Letters

Submitted by AWL on 20 February, 2019 - 12:10

Japanese language not more socialist

Janine Booth’s article on neurodiversity and socialism (Solidarity 494) was valuable and interesting, but I want to query one (maybe unintended) implication.

Janine cites an individual “severely dyslexic in English and not dyslexic at all in Japanese” and takes that as showing that capitalism develops language in a form that “does not suit”. To build anything on a single case is dubious. So far as I can see from scanning the research, there is some indication that dyslexia may be less with ideographic languages (where symbols correspond to meanings rather than sounds), or with part-ideographic languages like Japanese, than with alphabetic ones. But that does not necessarily mean (and maybe Janine did not mean to imply) that alphabetic languages are an evil twist of profiteering, and that socialism will have us all using Japanese or a similar language.

Japanese is difficult to learn to read and write for everyone, dyslexic and non-dyslexic. The learner has to acquire three distinct alphabets, or four if you count the Roman alphabet bits often interpolated in modern Japanese text. Hiragana and Katakana are taught from age 3-5, but young Japanese start learning Kanji (the ideographic characters in Japanese, taken over from Chinese) only in elementary school (age 6-12), and by age 12 they reckon to learn only about 1000 basic Kanji. Apparently you need to know 2000 to 3000 Kanji characters to operate everyday as a fluent reader or writer.

Alphabetic languages have great advantages for capitalism, but in the sense that they have great advantages for any society of large-scale, complex, and fluid cooperation.
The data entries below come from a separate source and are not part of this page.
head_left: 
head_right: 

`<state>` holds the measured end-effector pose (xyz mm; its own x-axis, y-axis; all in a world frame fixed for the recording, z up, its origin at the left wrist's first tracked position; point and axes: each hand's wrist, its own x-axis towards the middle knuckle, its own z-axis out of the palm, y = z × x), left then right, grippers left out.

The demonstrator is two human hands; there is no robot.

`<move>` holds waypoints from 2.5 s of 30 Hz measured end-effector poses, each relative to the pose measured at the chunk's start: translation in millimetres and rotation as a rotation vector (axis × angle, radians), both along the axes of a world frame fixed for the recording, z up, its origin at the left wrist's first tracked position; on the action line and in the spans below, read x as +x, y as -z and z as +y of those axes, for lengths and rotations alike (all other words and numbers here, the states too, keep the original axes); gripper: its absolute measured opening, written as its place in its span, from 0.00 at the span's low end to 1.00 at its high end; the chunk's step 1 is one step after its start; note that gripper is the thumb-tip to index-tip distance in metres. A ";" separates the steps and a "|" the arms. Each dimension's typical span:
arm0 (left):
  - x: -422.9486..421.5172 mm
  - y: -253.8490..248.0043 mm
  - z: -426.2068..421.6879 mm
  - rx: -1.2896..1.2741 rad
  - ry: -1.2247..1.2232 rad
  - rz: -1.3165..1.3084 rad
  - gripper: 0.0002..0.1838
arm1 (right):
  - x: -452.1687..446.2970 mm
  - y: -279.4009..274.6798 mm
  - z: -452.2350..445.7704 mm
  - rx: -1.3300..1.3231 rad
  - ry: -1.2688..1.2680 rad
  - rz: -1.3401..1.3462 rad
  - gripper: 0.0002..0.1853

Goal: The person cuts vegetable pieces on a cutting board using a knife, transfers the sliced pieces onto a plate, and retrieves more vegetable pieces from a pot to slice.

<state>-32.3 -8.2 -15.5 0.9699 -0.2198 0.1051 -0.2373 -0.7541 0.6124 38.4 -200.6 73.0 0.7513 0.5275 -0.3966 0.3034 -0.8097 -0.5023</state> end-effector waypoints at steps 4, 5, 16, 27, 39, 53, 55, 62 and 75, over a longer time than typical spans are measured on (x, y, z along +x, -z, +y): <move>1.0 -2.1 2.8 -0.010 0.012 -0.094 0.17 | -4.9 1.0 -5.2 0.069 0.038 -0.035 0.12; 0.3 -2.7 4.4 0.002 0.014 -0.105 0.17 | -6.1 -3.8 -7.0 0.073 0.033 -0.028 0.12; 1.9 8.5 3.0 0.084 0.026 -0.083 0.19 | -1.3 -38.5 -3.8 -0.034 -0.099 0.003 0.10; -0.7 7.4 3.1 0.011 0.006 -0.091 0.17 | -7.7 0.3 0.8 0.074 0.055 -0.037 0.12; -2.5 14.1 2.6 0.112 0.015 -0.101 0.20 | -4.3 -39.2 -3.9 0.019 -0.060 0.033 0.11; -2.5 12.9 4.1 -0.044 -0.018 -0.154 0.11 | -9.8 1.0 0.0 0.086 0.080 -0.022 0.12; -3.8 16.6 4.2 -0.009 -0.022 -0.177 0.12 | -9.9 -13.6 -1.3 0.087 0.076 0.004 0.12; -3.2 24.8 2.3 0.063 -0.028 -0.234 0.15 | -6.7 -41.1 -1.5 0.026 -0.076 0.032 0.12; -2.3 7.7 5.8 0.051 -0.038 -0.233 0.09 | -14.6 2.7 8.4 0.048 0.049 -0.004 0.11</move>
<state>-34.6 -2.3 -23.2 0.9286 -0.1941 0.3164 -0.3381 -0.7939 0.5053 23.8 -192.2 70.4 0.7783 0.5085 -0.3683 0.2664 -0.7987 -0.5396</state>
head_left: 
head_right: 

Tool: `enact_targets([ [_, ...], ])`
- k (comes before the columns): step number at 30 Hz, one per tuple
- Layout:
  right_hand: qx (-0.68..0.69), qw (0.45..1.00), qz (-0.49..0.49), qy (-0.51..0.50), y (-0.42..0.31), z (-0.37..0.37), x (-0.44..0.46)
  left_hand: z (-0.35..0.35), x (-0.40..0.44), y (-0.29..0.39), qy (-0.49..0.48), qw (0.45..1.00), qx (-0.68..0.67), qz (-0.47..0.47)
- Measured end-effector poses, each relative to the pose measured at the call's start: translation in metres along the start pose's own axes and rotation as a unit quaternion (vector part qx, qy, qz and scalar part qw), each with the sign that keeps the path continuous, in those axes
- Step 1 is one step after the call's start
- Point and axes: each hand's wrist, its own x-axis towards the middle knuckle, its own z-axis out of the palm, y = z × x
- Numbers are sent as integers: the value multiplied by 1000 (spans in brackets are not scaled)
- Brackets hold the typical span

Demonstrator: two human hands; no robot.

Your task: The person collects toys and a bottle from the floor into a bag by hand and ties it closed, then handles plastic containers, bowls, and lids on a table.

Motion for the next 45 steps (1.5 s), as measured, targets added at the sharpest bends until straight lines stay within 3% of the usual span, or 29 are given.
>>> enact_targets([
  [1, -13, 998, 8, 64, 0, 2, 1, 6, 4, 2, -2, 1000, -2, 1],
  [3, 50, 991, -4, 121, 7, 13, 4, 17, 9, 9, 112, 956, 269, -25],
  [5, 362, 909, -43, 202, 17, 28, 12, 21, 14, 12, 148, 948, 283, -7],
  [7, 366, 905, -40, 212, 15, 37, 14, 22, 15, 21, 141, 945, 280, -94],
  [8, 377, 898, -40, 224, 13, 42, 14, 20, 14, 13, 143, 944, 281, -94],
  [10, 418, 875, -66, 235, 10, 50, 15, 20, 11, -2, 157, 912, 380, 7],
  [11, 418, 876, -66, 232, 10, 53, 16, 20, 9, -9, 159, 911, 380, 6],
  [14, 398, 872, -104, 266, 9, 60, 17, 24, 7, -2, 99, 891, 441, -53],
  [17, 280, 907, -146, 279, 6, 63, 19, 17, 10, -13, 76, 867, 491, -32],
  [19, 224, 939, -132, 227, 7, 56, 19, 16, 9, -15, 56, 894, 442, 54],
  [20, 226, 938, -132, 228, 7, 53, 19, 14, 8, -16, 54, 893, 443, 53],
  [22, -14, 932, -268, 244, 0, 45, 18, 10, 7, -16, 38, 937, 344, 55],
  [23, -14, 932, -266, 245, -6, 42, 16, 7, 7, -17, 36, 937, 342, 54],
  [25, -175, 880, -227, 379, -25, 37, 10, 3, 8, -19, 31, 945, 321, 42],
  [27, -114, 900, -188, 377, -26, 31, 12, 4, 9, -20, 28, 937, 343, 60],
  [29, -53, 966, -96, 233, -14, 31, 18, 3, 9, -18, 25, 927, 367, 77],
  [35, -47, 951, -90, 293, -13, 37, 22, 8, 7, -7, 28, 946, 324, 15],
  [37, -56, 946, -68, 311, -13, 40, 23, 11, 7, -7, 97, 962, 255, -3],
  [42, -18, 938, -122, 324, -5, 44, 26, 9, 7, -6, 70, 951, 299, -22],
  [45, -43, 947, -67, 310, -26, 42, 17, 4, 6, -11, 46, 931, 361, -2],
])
Alphabetic languages with simple and uniform rules of spelling and structure, like say Spanish, are better than those with manifold irregularities like English or German, but so far as I can establish there’s no clear trend for dyslexia (as distinct from bad spelling or such) to be worse in very irregular languages than in more regular ones.

Capitalism has also generated technologies, such as automatic production of audio versions from text, or e-readers which allow the reader to choose the font, font-size, line-spacing, and layout of any text, which help dyslexics and can be more widely used under socialism.

Colin Foster, north London

Nudging the drinking culture

As Todd Hamer rightly says, the bad effects of the alcohol culture on the working class and the labour movement are not only through the “problem drinkers”.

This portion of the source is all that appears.